También una norma que concilie los derechos de los comerciantes con espacios colectivos. Además, busca dar mayor estabilidad a los comerciantes con la entrega de concesiones y reconocerles su calidad de microempresarios.
 
 
 
NO A LA CONCENTRACIÓN DE LOS SUPERMERCADOS
 
Para la Organización de Naciones Unidas para la Alimentación y la Agricultura (FAO), las ferias libres poseen un valor social, económico y de salud. "Sirven para contrarrestar la concentración en la distribución de la comercialización de los alimentos.

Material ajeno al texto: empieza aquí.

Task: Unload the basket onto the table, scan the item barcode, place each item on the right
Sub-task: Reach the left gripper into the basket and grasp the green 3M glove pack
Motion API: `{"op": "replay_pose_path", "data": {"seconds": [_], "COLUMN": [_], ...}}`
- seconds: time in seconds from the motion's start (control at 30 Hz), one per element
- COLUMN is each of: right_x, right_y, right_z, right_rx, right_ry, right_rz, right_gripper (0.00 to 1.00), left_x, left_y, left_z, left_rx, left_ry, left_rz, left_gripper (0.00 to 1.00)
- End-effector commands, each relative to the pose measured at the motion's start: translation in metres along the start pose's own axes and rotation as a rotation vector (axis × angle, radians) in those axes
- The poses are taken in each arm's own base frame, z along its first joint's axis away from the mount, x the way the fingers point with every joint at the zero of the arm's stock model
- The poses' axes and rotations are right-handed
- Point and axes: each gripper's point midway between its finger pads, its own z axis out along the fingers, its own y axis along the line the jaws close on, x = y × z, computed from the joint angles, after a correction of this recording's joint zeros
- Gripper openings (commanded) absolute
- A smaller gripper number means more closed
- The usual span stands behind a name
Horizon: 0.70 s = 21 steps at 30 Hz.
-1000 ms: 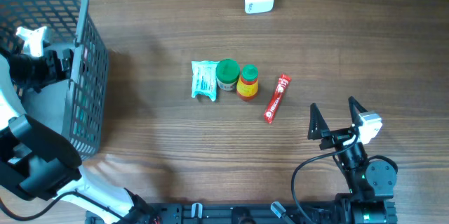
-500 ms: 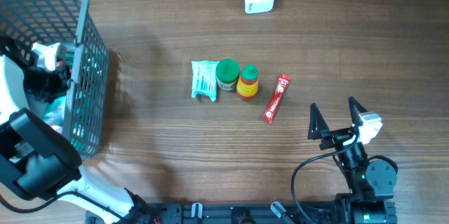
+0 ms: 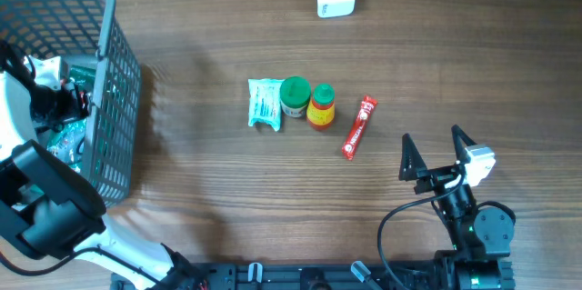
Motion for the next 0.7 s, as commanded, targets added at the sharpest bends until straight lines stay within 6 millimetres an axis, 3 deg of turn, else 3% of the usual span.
{"op": "replay_pose_path", "data": {"seconds": [0.0, 0.2, 0.37, 0.4, 0.53, 0.57, 0.67], "right_x": [-0.002, -0.002, -0.002, -0.002, -0.002, -0.002, -0.002], "right_y": [0.000, 0.000, 0.000, 0.000, 0.000, 0.000, 0.000], "right_z": [0.000, 0.000, 0.000, 0.000, 0.000, 0.000, 0.000], "right_rx": [0.004, 0.005, 0.005, 0.005, 0.005, 0.005, 0.005], "right_ry": [-0.010, -0.009, -0.010, -0.009, -0.009, -0.010, -0.009], "right_rz": [0.005, 0.005, 0.005, 0.005, 0.005, 0.005, 0.005], "right_gripper": [1.00, 1.00, 1.00, 1.00, 1.00, 1.00, 1.00], "left_x": [0.010, 0.047, 0.058, 0.060, 0.059, 0.058, 0.050], "left_y": [-0.002, -0.013, -0.012, -0.010, -0.006, -0.006, -0.004], "left_z": [0.015, 0.060, 0.077, 0.079, 0.079, 0.079, 0.075], "left_rx": [0.000, 0.023, -0.016, -0.028, -0.043, -0.045, -0.055], "left_ry": [0.034, 0.094, 0.098, 0.101, 0.096, 0.092, 0.067], "left_rz": [0.039, 0.038, 0.048, 0.048, 0.047, 0.047, 0.014], "left_gripper": [1.00, 1.00, 0.98, 0.89, 0.16, 0.04, 0.04]}}
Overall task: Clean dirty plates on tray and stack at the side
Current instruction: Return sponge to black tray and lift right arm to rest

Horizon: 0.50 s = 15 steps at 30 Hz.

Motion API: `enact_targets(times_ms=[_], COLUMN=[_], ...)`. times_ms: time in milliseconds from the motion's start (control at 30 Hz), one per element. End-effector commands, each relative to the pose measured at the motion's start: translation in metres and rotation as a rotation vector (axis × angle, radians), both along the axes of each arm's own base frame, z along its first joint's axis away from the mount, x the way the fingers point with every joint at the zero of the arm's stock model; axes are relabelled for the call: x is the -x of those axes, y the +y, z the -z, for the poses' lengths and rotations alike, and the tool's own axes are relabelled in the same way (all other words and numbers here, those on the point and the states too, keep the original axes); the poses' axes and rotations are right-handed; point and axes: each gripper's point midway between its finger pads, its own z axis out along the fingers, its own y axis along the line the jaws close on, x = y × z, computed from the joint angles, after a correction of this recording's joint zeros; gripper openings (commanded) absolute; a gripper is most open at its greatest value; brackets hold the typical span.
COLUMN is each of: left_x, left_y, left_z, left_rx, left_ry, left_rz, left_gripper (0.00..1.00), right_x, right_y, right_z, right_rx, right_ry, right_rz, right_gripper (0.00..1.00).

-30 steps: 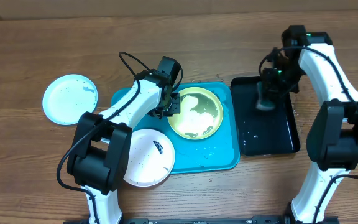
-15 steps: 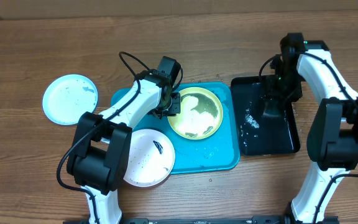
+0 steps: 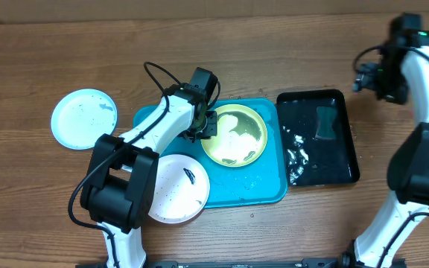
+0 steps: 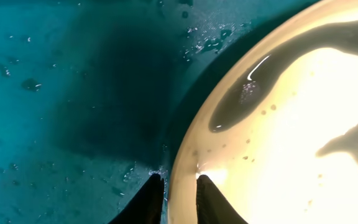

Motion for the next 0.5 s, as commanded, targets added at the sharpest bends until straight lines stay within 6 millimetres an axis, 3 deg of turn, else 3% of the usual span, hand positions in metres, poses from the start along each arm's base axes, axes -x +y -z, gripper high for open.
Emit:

En América Latina, Chile es uno de los que presenta mayor concentración. Son cuatro empresas que controlan el 75% del mercado", dice Fernando Soto, representante de la FAO en Chile. Aclara que es posible que la concentración no sea negativa en sí misma, "pero si es un ambiente favorable para prácticas anticompetitivas y que necesita una atención especial de la política pública".
 
El especialista sostiene que si la sociedad chilena pretende una sociedad con más actores y competencia entre distintos formatos comerciales, debe regular.
 
Recuerda que ellas son el canal de abastecimiento de alimentos para sectores medios y bajos especialmente, lo que en un contexto de crisis económica, donde aumentan el desempleo y la vulnerabilidad en la seguridad alimentaria, se hace más urgente reforzarlas.
 
Al organismo también le preocupa la relación con proveedores y pequeños productores que muchas veces no tienen canales de acceso al mercado o lo hacen en condiciones desfavorables cuando no hay dinamismo en el mercado y "las ferias son un canal de abastecimiento para ampliar el acceso de estos productos a la población", porque establecen relaciones directas con ellos.
 
 
FUENTE DE ALIMENTACIÓN SANA
 
En Chile, cerca del 10% de los niños menores de 5 años tienen sobrepeso, el mayor de América Latina. Sólo el 47% de la población dice consumir verduras y frutas todos los días (Encuesta Calidad de Vida y Salud del 2000) y el consumo de pescado no supera los 7 kilos anuales (en Perú son 22 kilos).
 
Por esta razón, para Fernando Soto las ferias libres deben ser consideradas también como parte de una estrategia para combatir la obesidad infantil, que es un problema sanitario para el país. El 93% de los productos que se venden en una feria corresponden a los calificados como "dieta saludable": frutas, verduras, legumbres y pescados.